**PROBLEM DETAILS:**
A single number is expected: the count of lines below where the word "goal" occurs.

=== Section Start ===

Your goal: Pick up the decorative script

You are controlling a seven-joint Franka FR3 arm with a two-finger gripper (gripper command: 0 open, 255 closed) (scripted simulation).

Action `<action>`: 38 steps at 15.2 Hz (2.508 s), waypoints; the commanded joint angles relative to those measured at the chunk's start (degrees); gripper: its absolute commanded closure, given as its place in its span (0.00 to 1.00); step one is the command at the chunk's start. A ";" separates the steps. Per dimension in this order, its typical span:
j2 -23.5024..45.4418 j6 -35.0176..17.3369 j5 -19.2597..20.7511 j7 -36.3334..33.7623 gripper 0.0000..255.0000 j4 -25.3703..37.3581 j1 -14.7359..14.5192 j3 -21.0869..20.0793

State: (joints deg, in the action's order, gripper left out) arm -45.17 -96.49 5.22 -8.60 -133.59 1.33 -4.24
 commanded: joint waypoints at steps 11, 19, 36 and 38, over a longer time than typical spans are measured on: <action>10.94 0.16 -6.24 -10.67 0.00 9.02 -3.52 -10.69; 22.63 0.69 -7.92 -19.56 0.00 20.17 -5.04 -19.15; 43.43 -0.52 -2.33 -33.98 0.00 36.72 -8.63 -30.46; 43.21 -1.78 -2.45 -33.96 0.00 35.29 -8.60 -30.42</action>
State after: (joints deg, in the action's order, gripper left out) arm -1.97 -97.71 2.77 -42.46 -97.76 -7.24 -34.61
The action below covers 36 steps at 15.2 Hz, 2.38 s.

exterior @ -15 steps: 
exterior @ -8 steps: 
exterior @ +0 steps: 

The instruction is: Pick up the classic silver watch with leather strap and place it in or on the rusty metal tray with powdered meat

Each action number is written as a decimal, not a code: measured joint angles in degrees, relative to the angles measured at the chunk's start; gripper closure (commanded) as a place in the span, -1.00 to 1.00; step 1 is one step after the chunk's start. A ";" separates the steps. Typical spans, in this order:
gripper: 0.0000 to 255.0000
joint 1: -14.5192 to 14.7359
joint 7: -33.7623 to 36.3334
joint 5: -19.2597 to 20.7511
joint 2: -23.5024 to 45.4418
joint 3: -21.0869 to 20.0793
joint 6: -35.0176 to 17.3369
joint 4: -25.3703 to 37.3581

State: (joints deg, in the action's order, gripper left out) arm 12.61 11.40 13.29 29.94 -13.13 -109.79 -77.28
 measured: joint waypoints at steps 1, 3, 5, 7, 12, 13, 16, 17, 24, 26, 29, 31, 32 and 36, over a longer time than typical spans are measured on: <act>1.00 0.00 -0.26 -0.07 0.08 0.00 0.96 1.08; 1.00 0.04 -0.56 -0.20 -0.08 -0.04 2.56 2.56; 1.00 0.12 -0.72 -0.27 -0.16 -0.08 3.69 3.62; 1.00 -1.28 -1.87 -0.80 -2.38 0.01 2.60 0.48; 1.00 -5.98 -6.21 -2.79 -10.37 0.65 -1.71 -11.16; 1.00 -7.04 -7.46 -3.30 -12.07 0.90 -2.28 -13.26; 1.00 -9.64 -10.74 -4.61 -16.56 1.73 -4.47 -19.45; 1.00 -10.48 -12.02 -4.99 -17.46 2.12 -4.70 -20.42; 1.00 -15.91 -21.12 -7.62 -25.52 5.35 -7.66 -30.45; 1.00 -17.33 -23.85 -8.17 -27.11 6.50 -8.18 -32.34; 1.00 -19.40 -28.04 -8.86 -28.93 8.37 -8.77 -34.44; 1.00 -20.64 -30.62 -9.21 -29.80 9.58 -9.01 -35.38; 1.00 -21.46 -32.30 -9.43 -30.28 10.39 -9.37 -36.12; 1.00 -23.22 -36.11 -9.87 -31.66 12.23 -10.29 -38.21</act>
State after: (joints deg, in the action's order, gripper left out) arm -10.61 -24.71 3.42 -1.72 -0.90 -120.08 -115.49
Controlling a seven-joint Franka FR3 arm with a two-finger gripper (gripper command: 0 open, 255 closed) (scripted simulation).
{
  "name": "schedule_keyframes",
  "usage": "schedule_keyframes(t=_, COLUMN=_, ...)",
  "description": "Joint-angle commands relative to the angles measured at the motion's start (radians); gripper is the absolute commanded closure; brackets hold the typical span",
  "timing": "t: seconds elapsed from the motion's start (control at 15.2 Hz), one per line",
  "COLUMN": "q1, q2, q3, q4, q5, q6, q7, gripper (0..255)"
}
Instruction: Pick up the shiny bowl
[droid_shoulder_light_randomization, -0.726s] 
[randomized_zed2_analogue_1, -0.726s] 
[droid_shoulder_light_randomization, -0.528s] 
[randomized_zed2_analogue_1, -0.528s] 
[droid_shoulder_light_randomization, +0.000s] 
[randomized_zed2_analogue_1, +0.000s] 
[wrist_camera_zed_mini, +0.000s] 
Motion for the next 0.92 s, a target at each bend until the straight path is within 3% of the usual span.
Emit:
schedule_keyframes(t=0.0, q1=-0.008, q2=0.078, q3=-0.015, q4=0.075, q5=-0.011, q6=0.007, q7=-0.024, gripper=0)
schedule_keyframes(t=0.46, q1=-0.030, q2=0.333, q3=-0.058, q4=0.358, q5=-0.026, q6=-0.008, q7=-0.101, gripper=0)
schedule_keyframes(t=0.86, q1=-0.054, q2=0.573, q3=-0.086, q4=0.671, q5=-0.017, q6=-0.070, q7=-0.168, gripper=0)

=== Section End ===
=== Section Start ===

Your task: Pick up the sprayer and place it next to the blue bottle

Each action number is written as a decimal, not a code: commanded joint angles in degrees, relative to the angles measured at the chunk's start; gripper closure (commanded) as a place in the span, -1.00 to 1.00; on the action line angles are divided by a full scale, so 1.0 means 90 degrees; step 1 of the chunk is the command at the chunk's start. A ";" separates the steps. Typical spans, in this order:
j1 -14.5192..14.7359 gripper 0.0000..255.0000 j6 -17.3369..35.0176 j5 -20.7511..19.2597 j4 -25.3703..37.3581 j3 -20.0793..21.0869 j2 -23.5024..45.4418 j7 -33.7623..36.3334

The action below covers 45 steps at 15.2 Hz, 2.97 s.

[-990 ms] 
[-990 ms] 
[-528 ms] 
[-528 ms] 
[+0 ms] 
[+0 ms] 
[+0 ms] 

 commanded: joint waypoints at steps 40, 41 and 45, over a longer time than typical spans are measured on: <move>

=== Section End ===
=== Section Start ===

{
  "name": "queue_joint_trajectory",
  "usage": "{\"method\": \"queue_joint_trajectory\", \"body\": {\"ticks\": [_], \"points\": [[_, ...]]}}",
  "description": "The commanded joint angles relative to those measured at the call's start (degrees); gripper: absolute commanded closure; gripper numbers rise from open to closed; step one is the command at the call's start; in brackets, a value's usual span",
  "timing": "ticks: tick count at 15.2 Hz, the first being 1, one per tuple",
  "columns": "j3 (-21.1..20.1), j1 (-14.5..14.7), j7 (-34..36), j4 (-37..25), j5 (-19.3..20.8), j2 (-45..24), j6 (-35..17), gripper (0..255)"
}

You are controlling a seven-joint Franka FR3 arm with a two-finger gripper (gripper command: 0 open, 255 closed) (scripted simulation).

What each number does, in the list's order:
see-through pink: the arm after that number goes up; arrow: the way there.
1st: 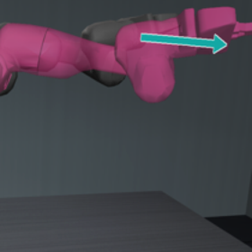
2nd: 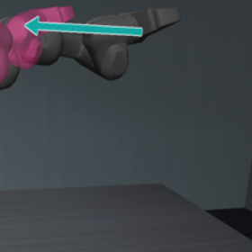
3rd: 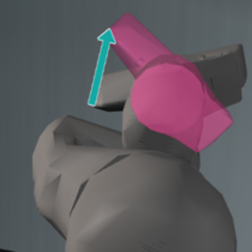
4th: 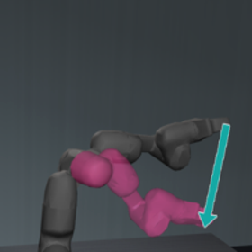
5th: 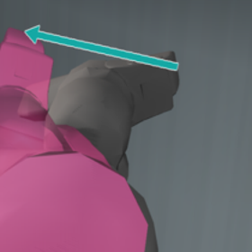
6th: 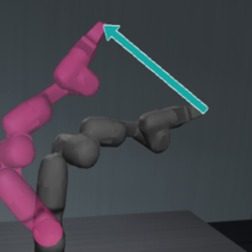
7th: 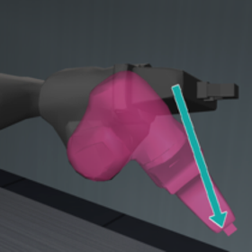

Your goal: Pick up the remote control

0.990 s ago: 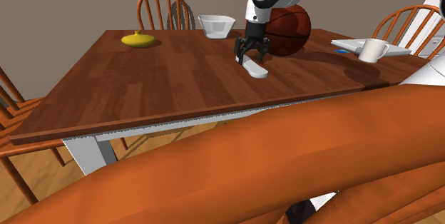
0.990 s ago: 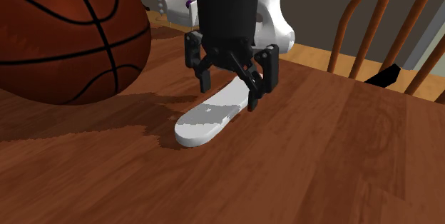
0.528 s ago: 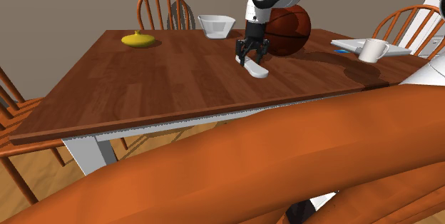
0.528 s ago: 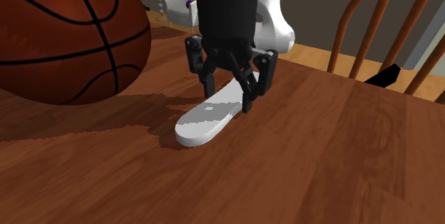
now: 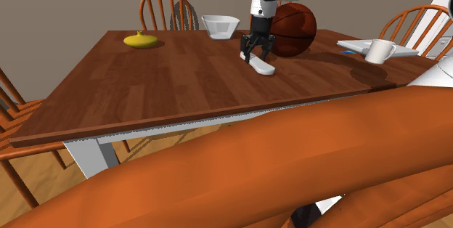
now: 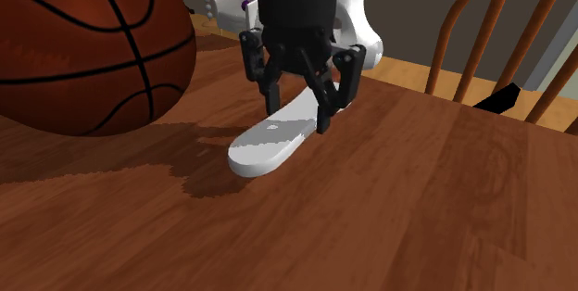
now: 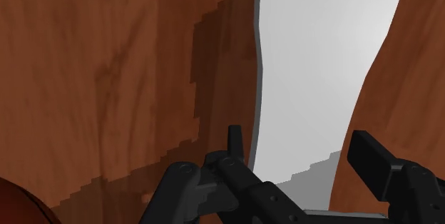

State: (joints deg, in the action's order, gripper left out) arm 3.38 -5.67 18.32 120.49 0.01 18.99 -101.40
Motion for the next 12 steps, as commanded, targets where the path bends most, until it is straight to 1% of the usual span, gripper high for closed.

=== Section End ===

**REPLY:**
2